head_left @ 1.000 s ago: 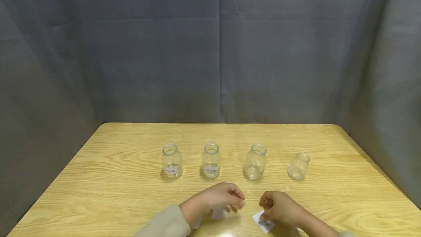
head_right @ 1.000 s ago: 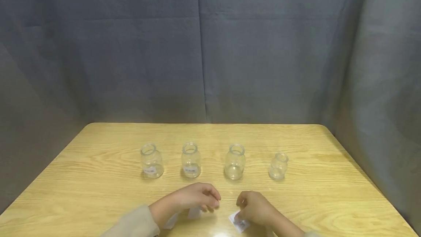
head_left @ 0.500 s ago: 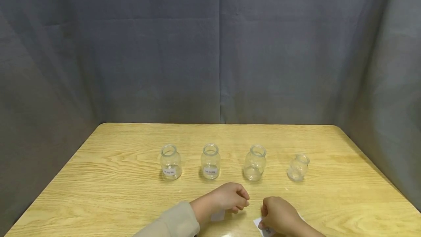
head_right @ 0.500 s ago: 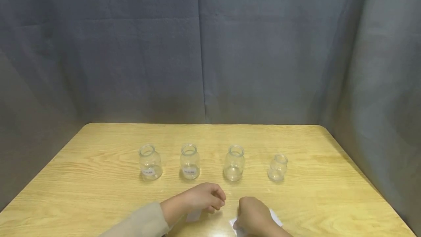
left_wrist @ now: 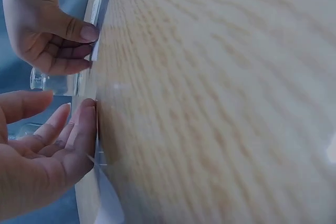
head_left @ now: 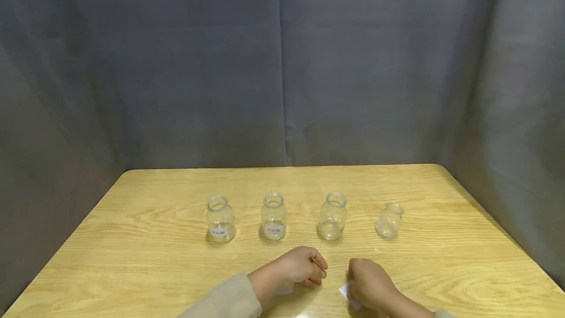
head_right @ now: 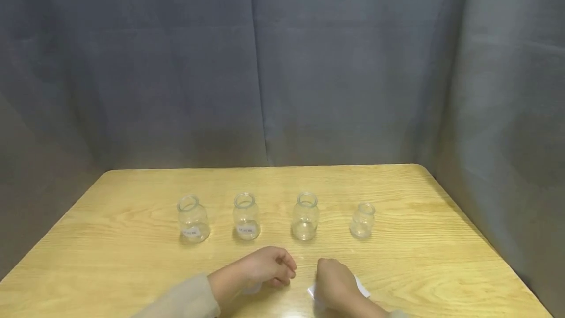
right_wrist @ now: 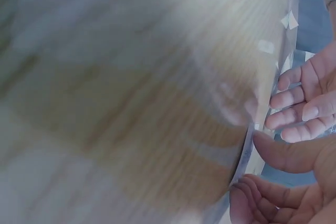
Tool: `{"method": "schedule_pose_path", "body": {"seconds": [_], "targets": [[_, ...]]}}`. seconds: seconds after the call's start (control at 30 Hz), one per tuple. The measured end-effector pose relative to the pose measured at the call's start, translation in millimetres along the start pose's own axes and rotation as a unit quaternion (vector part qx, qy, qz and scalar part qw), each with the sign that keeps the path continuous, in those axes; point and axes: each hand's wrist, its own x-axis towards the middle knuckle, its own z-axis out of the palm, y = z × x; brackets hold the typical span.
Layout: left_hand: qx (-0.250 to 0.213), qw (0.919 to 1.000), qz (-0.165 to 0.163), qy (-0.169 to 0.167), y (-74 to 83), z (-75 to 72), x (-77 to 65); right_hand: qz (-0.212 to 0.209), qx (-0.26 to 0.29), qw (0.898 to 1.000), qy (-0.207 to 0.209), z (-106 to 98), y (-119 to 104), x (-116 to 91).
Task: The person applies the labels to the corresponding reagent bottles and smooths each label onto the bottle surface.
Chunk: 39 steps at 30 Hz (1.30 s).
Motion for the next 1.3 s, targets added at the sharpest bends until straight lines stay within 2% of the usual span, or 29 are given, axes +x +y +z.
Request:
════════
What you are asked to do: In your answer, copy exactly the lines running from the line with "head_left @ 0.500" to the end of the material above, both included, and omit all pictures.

Answer to this problem:
head_left @ 0.500 s ago: 
head_right @ 0.500 s ago: 
left_wrist @ now: 
head_left @ now: 
head_right @ now: 
right_wrist @ now: 
Tool: `{"method": "schedule_pose_path", "body": {"seconds": [_], "targets": [[_, ...]]}}`. seconds: seconds after the call's start (control at 30 Hz), one per tuple. The measured end-effector pose relative to the pose measured at the call's start, translation in millimetres along the start pose's own axes and rotation as a unit quaternion (vector part qx, qy, qz and scalar part qw), each with the sign that keeps the path continuous, in those axes; point and axes: each hand's wrist, its own x-axis towards the middle knuckle, its own z-axis out of the palm, y = z × x; brackets hold the typical span.
Layout: left_hand: qx (-0.250 to 0.213), qw (0.919 to 1.000), qz (-0.165 to 0.163), qy (-0.169 to 0.167), y (-74 to 83), z (-75 to 72), x (-77 to 65); right_hand: qz (-0.212 to 0.209), qx (-0.26 to 0.29), qw (0.898 to 1.000), qy (-0.207 to 0.209), z (-106 to 98), y (-119 to 104), x (-116 to 91).
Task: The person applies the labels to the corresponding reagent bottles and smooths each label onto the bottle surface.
Chunk: 39 steps at 30 Hz (1.30 s).
Motion for the next 1.3 s, targets added at the sharpest bends until straight lines stay within 2% of the usual span, or 29 are given, axes +x +y +z.
Request:

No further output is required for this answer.